Root system architecture in 4D

Time resolved X-ray CT scanning and superposition of scans from different time points provided insight into the 3D architecture of the root system and its temporal development including detailed information on root diameters (Fig. 3). Comparison with the sketch of maize root development clearly shows that, with X-ray CT, the primary roots and seminal roots including their laterals can be identified (pink colour—7 days). The roots captured additionally at day 14 (green) mainly represent the crown roots and their laterals, while those captured at day 21 represent the brace roots (blue).
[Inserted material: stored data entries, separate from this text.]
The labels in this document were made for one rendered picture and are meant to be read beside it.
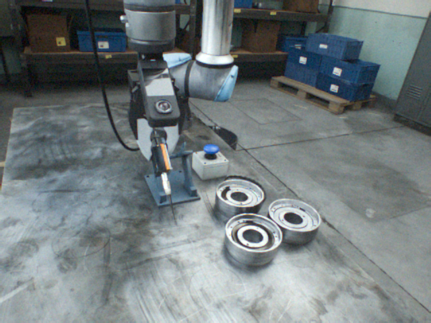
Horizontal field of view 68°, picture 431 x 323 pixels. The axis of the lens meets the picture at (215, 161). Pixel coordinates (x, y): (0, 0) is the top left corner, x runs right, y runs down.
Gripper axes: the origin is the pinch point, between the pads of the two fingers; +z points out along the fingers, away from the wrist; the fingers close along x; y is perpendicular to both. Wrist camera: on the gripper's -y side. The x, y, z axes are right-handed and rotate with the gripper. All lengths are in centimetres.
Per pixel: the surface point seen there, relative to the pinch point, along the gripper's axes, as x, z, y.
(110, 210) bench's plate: 9.8, 14.6, 4.5
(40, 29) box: 51, 39, 335
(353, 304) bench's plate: -24.8, 14.9, -29.9
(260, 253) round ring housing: -13.1, 11.0, -18.5
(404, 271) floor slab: -130, 103, 16
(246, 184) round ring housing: -20.6, 12.8, 2.3
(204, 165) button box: -13.2, 11.8, 11.2
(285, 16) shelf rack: -249, 29, 355
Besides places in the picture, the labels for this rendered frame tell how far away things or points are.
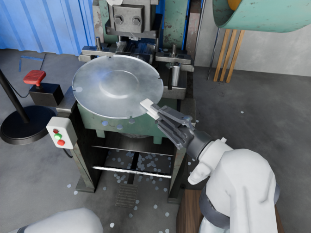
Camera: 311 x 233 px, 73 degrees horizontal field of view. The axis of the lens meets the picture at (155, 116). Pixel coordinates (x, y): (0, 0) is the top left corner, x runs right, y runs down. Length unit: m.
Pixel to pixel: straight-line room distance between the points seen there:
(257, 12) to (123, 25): 0.42
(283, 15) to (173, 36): 0.60
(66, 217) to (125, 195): 0.74
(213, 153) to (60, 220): 0.34
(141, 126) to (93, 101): 0.29
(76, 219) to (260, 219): 0.30
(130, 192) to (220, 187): 0.79
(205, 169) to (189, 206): 0.43
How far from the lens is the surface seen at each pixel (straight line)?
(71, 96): 0.94
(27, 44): 2.72
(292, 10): 0.57
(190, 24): 1.14
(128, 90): 0.68
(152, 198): 1.32
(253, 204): 0.38
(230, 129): 1.72
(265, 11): 0.56
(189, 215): 0.93
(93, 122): 0.94
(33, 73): 0.90
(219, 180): 0.42
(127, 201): 1.14
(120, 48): 0.93
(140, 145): 1.12
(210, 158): 0.53
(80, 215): 0.43
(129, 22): 0.77
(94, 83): 0.71
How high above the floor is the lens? 1.22
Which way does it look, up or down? 46 degrees down
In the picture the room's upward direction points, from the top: 3 degrees clockwise
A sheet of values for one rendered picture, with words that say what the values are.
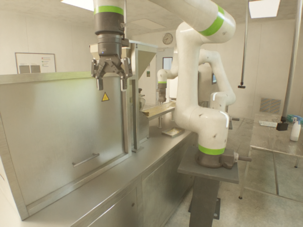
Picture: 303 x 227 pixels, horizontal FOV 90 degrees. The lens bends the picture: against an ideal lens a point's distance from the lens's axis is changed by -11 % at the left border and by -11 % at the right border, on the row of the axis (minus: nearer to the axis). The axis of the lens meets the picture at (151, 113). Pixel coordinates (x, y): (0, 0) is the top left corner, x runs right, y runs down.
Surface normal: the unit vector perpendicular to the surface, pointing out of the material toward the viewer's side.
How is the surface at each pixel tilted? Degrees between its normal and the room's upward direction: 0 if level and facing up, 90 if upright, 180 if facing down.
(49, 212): 0
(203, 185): 90
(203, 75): 90
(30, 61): 90
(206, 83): 90
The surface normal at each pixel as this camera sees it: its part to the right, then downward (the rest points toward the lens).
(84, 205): 0.00, -0.97
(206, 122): -0.79, 0.13
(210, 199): -0.39, 0.23
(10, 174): 0.83, 0.14
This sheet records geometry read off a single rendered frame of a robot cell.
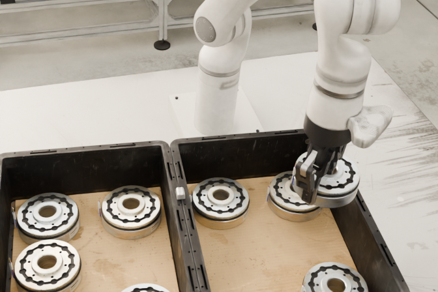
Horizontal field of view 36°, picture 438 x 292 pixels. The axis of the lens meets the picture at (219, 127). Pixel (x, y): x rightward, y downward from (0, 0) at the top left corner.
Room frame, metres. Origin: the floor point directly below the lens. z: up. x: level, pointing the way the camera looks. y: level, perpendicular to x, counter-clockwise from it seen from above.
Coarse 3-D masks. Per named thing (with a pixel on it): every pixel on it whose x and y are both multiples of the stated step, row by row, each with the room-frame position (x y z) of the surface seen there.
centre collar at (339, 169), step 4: (340, 164) 0.79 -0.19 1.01; (336, 168) 0.79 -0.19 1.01; (340, 168) 0.78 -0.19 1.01; (336, 172) 0.77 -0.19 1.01; (340, 172) 0.77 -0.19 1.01; (324, 176) 0.76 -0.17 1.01; (328, 176) 0.76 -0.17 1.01; (332, 176) 0.76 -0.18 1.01; (336, 176) 0.76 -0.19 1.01; (340, 176) 0.77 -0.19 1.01; (328, 180) 0.76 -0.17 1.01; (332, 180) 0.76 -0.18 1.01
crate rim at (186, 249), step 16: (112, 144) 0.90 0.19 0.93; (128, 144) 0.90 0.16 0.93; (144, 144) 0.90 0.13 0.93; (160, 144) 0.91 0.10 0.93; (0, 160) 0.83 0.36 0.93; (0, 176) 0.80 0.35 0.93; (0, 192) 0.76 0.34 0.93; (176, 208) 0.75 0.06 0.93; (176, 224) 0.72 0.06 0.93; (192, 256) 0.65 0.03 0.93; (192, 272) 0.62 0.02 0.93; (192, 288) 0.61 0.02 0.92
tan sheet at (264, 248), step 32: (192, 192) 0.89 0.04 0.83; (256, 192) 0.90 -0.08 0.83; (256, 224) 0.82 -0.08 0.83; (288, 224) 0.83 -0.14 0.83; (320, 224) 0.83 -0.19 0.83; (224, 256) 0.75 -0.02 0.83; (256, 256) 0.75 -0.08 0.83; (288, 256) 0.75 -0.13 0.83; (320, 256) 0.76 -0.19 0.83; (224, 288) 0.68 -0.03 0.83; (256, 288) 0.68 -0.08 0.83; (288, 288) 0.69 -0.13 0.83
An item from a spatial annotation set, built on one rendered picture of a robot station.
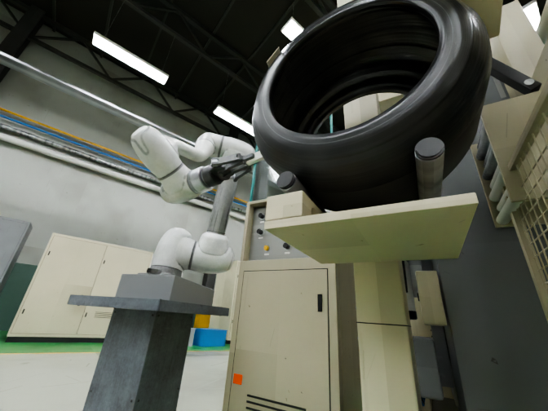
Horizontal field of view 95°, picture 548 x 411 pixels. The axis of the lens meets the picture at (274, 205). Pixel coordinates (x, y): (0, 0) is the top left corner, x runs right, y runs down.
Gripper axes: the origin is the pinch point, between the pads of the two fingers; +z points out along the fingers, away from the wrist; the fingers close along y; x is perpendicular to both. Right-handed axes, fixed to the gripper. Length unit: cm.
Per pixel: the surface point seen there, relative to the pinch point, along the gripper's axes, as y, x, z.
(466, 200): -11, 35, 44
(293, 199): -11.3, 26.0, 16.2
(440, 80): -12, 11, 48
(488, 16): 13, -28, 73
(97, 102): 99, -431, -475
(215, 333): 415, 34, -376
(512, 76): 20, -10, 73
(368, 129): -12.2, 16.1, 33.9
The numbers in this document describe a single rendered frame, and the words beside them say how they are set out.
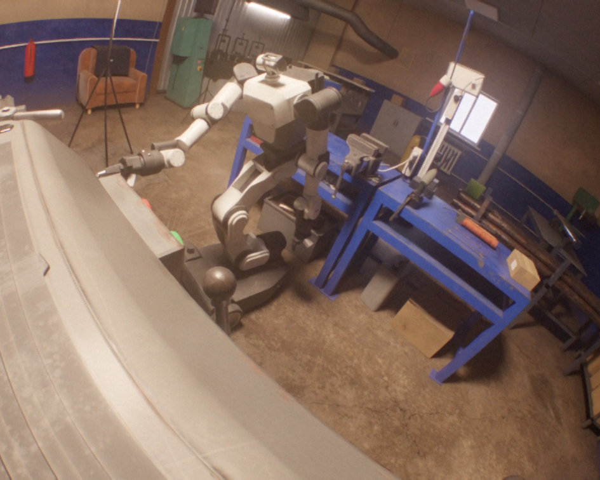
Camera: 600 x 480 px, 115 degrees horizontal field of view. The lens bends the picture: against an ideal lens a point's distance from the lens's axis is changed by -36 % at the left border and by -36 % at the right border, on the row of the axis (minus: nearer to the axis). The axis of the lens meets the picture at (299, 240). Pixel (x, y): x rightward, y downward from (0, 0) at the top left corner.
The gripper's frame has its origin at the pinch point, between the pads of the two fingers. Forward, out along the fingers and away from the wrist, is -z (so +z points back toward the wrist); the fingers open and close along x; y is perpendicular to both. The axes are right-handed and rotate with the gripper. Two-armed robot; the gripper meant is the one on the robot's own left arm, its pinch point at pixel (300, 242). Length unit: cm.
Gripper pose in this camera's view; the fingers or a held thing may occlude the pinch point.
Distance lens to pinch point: 160.0
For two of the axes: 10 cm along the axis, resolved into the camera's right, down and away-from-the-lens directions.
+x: -6.6, 4.6, -6.0
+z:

It should be noted that this simple assignment between scanning events and root type is only valid for the main root axis and differs in detail for the lateral roots. Note that the recovery of roots with X-ray CT was different for the loam and sand and that this difference should be kept in mind for the interpretation of the X-ray CT acquired results. The recovery of roots was equal to 99% (R² = 0.84; n = 24) for the sand treatment whereas it amounted to 71% (R² = 0.61; n = 19) for the loam treatment (Bulk density g cm⁻³).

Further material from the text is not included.